Upon cursory examination, this album just screams "sell-out", Fates Warning here attempting to break from the underground into the major leagues. Very professional packaging combined with excellent production and musicianship should have been all that was needed, but as hard as they try, FW just can't sell their souls to the masses. Gone is the Dungeons and Dragons appeal, only thing really retained being the love of screwing with time for kicks. Perfect Symmetry, which sports a really classy cover by Hugh Syme (of Rush fame), is also the first appearance of percussive powerhouse Mark Zonder. Born of the planet polyrhythm-9, Zonder has the dubious talent of making the simplest rhythms complicated. I only say dubiuos, for while I sit and listen slack-jawed, I've heard many complaints about the "busy" playing of this mastermind.

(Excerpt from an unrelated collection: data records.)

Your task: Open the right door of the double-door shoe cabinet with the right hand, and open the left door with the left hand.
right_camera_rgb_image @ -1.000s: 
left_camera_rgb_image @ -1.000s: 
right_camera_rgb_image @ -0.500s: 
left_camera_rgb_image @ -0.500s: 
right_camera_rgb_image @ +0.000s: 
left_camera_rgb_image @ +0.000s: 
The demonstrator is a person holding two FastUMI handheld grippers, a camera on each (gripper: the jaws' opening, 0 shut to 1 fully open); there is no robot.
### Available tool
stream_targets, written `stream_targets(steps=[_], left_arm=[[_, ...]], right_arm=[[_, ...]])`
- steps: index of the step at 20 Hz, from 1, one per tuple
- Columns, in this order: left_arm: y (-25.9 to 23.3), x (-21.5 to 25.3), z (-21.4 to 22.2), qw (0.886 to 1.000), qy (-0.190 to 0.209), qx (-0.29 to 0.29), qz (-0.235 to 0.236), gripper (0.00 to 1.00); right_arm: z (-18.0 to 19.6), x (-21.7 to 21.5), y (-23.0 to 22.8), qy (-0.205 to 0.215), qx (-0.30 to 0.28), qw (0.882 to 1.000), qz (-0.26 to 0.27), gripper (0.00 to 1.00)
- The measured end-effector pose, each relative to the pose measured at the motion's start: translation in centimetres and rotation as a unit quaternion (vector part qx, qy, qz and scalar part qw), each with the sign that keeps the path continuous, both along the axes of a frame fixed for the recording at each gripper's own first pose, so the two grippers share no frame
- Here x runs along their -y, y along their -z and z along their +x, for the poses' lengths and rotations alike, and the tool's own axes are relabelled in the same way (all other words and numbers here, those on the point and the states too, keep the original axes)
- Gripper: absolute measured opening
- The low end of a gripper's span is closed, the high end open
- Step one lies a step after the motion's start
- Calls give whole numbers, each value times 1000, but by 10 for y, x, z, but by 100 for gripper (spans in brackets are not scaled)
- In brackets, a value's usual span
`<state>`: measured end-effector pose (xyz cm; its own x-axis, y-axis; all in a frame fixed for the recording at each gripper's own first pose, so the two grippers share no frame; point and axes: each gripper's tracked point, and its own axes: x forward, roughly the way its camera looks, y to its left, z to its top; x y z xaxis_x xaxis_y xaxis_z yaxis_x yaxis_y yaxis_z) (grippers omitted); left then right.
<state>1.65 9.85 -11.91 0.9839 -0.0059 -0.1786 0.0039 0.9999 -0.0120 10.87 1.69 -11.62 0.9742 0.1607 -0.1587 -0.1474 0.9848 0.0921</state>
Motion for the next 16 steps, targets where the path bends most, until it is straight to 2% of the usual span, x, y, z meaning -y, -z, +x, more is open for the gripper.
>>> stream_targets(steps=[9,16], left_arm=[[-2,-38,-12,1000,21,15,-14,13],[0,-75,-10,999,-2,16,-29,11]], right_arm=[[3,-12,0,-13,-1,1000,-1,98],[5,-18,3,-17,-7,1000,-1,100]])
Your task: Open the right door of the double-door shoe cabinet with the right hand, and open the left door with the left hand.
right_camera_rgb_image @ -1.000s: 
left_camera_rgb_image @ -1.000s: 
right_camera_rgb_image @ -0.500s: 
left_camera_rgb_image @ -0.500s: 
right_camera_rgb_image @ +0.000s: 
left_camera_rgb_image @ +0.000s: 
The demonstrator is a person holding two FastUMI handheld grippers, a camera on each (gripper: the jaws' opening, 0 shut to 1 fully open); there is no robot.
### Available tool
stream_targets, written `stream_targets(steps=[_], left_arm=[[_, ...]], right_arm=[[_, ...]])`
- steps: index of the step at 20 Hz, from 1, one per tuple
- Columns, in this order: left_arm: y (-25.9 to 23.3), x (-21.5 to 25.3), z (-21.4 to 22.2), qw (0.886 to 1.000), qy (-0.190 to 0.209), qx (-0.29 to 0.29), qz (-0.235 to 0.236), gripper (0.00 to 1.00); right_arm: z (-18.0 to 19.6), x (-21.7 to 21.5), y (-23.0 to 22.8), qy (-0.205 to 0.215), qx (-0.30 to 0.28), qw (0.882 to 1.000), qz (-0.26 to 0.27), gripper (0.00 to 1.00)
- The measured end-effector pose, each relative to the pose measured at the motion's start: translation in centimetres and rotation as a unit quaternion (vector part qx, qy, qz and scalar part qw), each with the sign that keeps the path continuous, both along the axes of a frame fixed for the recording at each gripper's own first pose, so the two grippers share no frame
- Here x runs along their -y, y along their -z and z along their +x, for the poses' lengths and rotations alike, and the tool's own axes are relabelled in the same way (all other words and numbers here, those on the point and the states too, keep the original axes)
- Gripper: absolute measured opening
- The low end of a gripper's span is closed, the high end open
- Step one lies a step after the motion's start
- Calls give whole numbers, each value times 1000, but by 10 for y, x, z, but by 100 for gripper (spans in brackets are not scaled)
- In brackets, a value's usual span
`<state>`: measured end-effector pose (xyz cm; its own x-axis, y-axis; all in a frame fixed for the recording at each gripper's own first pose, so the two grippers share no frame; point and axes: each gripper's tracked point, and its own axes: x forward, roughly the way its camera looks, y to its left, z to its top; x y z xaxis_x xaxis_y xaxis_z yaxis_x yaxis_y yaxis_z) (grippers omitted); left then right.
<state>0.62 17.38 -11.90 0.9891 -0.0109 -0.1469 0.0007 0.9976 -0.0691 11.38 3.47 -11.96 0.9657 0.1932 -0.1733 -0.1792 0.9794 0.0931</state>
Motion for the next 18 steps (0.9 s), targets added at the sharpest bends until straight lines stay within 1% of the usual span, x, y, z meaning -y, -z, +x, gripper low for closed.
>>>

Well, stick to Def Leppard if that's what you like, for this is some take no prisoners progressive metal. Upon repeated listens, the brilliance which resides here is only made more evident, but one can also begin to see why Perfect Symmetry never became as popular as say, Queensryche. Ray Alder's voice is still a little too "metal", time signatures are from hell, and Matheos just can't write anything plain! Even "ballad" Chasing Time has some interesting things going on here. First collaboration with members of Dream Theater, as Kevin Moore throws some keys into epic track At Fates Hands (a masterpiece!). Unfortunate that these guys had to comtinue to live in obscurity (although idolized and revered in small circles), but for those who feel that Dream Theater is a little "light", we always have Fates Warning. Final track Nothing Left to Say was featured on the Freddy's Dead Soundtrack, funny since the song plays for about 2 seconds in the film!